I checked to see if the first failure of my card was fluke, and managed to purchase a Cherry Coke, a cheeseburger and a bottle of whiskey, but when I tried to pay in advance for a cab, it failed again. I took a wrong turn north on Westshore Boulevard and walked past a couple more high-end strip clubs, including the one featuring a Sarah Palin impersonator all week, then mistakenly took the service road to the airport. Put straight by a security guard, I was heading south on Westshore, and the place began to look like a prosperous suburb, with palm trees, multiple cars in most driveways and the occasional cute pond.

I was looking forward to the cool air of the bay, but when I started to cross the Gandy Bridge, two police cars with their sirens on pulled up behind me, soon joined by a third. Was I doing something wrong? The first officer, with a fastidiously shaved head, said: ‘No, we’re just checking you out. Not safe crossing the bridge in the dark. Where’s your vehicle?’ Everyone had a vehicle here but me. ‘Could we see some ID?’ I gave them a passport. ‘You’re American, don’t you have a driver’s licence?’ I used to. ‘Florida?’ Massachusetts. ‘Do you have a weapon in your bag?' No, just a bottle of whiskey. ‘That’s not a weapon.’ He made a joke! Then he took my passport to punch me into his computer.
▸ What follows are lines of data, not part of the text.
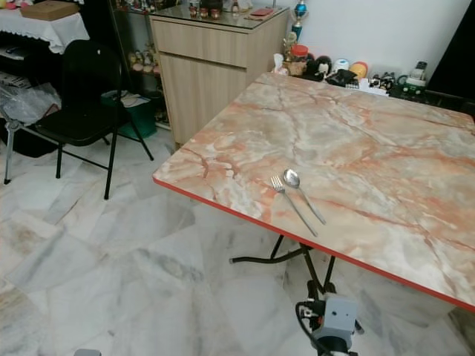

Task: Setting the table

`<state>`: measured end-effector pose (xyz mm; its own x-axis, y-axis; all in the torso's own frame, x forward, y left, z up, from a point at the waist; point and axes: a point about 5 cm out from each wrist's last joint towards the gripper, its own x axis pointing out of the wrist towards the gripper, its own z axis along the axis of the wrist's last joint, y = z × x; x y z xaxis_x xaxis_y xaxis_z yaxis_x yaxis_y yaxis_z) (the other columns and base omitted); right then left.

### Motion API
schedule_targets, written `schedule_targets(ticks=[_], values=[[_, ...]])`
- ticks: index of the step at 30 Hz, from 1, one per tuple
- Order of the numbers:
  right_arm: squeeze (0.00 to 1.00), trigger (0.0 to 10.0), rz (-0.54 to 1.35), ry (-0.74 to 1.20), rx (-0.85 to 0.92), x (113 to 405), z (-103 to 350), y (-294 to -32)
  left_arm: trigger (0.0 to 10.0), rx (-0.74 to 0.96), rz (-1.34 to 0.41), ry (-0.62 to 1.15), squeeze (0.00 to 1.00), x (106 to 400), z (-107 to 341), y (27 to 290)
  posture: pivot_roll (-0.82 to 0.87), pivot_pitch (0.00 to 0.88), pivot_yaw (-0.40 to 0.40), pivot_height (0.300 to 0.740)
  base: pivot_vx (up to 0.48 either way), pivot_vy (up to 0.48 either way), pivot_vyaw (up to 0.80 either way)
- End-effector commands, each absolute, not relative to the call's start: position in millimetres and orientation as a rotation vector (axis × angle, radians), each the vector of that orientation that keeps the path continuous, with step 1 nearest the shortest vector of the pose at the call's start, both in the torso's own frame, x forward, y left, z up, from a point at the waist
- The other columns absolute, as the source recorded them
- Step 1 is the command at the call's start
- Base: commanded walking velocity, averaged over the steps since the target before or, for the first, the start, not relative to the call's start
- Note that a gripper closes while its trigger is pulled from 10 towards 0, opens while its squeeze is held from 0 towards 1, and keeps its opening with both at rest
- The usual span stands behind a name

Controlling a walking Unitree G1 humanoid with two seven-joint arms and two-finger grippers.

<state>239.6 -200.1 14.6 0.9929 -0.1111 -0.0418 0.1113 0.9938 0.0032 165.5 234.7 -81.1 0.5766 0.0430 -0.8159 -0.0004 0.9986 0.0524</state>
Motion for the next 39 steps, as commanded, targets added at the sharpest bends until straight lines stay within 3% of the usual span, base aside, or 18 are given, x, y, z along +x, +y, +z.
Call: schedule_targets(ticks=[1,9,18,39], values=[[0.00,10.0,-0.115,-0.030,0.000,248.4,32.6,-204.1,10.0,0.057,0.027,0.963,0.00,160.1,-82.8,236.3,0.00,0.032,-0.025,0.740,0.000,0.000,0.00],[0.00,10.0,-0.072,-0.151,-0.025,277.3,77.3,-199.6,10.0,0.059,0.026,0.964,0.00,163.1,-81.4,237.7,0.00,0.051,-0.022,0.740,0.000,0.000,0.00],[0.00,10.0,-0.056,-0.170,-0.031,295.7,98.4,-200.6,10.0,0.050,0.090,0.938,0.00,166.4,-77.3,247.7,0.01,0.062,-0.018,0.740,0.000,0.000,0.00],[0.00,10.0,-0.034,-0.164,-0.007,301.2,106.7,-196.5,10.0,0.018,0.115,0.920,0.00,169.1,-75.8,248.4,0.01,0.070,-0.021,0.740,0.241,0.000,0.17]])
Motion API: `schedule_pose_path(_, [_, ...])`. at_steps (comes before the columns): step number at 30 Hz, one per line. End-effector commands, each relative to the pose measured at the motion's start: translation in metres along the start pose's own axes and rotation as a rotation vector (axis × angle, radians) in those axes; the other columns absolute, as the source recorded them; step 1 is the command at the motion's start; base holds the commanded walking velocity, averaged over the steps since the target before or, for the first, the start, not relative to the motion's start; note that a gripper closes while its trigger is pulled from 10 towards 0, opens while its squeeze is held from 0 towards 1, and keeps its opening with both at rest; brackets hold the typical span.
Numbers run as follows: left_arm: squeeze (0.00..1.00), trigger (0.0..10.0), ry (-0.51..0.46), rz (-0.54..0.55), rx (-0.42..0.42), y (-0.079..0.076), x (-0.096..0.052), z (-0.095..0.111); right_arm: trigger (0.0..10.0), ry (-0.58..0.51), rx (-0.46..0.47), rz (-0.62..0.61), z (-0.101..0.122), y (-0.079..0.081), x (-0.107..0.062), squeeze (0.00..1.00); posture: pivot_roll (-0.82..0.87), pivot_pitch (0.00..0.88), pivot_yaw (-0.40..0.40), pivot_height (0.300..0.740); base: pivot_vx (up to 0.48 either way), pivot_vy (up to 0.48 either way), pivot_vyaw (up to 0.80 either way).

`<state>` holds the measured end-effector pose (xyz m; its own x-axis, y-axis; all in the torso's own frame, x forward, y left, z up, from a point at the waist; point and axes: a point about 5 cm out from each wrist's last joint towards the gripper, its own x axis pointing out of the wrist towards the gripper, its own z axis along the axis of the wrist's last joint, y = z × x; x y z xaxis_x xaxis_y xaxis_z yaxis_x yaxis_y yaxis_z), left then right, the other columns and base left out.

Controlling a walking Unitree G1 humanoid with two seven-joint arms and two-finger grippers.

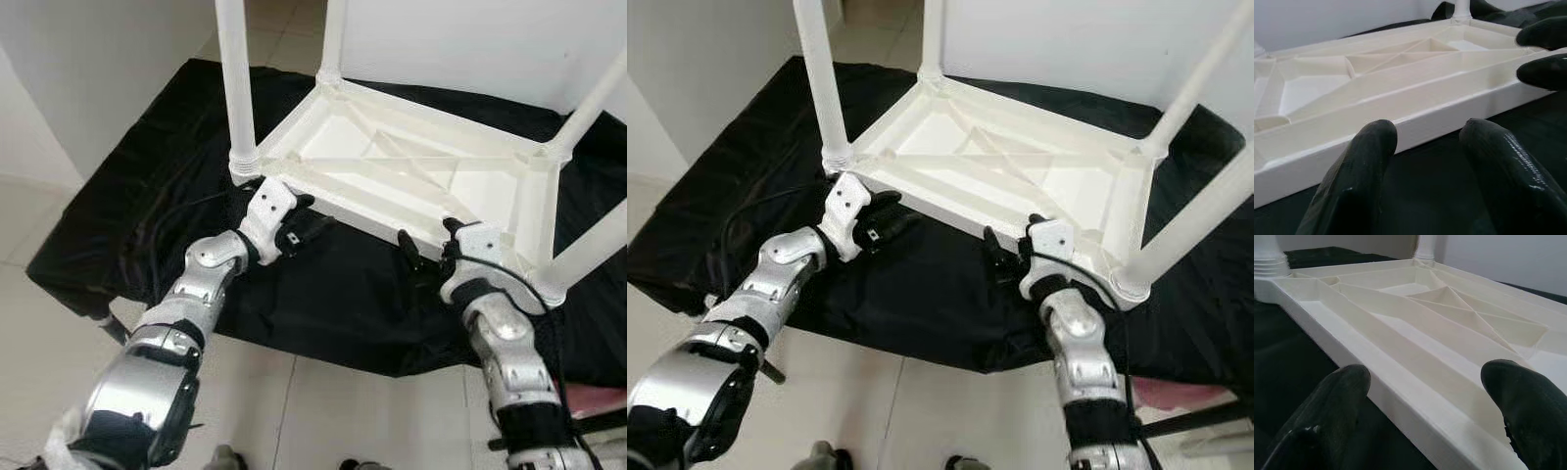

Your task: Building children table

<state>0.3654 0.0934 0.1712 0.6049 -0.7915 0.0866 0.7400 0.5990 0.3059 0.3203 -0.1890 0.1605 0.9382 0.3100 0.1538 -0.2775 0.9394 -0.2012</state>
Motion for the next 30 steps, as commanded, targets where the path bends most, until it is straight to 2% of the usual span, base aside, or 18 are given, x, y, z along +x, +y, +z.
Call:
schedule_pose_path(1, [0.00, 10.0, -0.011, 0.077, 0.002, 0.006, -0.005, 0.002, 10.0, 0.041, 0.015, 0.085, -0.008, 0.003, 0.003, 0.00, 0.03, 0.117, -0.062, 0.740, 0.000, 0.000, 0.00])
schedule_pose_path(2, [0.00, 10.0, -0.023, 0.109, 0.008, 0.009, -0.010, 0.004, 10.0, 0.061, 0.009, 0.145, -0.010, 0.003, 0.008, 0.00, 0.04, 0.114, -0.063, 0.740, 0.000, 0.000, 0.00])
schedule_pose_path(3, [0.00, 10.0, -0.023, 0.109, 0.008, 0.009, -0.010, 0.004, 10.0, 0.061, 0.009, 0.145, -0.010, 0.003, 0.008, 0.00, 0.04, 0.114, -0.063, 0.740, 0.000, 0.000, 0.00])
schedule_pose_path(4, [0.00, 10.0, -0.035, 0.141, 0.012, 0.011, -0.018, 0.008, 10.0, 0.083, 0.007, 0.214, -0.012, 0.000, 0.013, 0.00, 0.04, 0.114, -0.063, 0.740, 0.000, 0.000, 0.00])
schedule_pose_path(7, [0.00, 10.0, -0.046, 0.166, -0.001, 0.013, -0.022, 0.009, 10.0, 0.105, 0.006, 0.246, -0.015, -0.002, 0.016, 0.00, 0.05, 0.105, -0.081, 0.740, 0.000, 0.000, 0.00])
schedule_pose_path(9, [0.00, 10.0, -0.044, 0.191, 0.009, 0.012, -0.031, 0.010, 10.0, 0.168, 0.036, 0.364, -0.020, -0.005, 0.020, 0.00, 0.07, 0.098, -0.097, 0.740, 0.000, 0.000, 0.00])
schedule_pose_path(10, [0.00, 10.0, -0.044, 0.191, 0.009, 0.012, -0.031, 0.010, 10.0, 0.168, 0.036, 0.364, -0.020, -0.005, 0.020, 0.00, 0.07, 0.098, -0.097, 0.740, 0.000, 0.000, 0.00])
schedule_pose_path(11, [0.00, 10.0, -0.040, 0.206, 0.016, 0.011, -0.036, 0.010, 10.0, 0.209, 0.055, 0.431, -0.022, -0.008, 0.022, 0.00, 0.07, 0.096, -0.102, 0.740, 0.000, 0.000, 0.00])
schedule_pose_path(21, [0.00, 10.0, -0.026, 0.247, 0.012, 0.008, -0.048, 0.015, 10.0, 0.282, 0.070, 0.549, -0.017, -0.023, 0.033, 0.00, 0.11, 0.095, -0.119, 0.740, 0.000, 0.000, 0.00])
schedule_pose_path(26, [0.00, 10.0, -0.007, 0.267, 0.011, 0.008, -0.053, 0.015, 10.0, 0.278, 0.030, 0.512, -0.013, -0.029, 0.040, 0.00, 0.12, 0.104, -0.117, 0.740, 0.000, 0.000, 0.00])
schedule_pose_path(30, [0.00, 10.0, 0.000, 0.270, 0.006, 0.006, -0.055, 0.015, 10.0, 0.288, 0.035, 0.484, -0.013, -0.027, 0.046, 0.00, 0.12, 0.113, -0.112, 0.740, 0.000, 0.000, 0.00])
The second cop, with a brown moustache and a bit of a paunch, said: ‘You know, you’re walking a long way.’ I was aware. ‘We can’t take you back to your hotel, but we’ll ride you the four miles over the bridge, to the RaceTrac, that’s a convenience store. What are you down here for?’ I told him. ‘I’d be protesting. I’d be raising hell.’ Had I missed any big protests today? ‘Piddly stuff.’ Would it get bigger over the course of the week? ‘I doubt it.’ He was on the verge of being wistful. In the back of the patrol car I learned that the doors can’t be opened from the inside even when they’re unlocked.

The first cop drove me to St Petersburg and I walked towards Clearwater. Beneath the overpass for I-275 I saw the corpse and cracked shell of an unlucky turtle. I didn’t see any ‘Beware of Alligator’ signs until just before I got home. That taught me to rely on government-assigned accommodation when the free market could have put me in a motel on Kennedy Boulevard for a third of the price, free wifi too. On CNN Piers Morgan was interviewing the five sons of Mitt Romney, who all have that strange quality of laughing at things that lack even the categorical potential to be funny because otherwise they’d never laugh at all.


Comments


  • 30 August 2012 at 1:28pm
    Geoff Roberts says:
    If by some chance somebody asks me "what is going on in America?" I'll tell them to read this piece.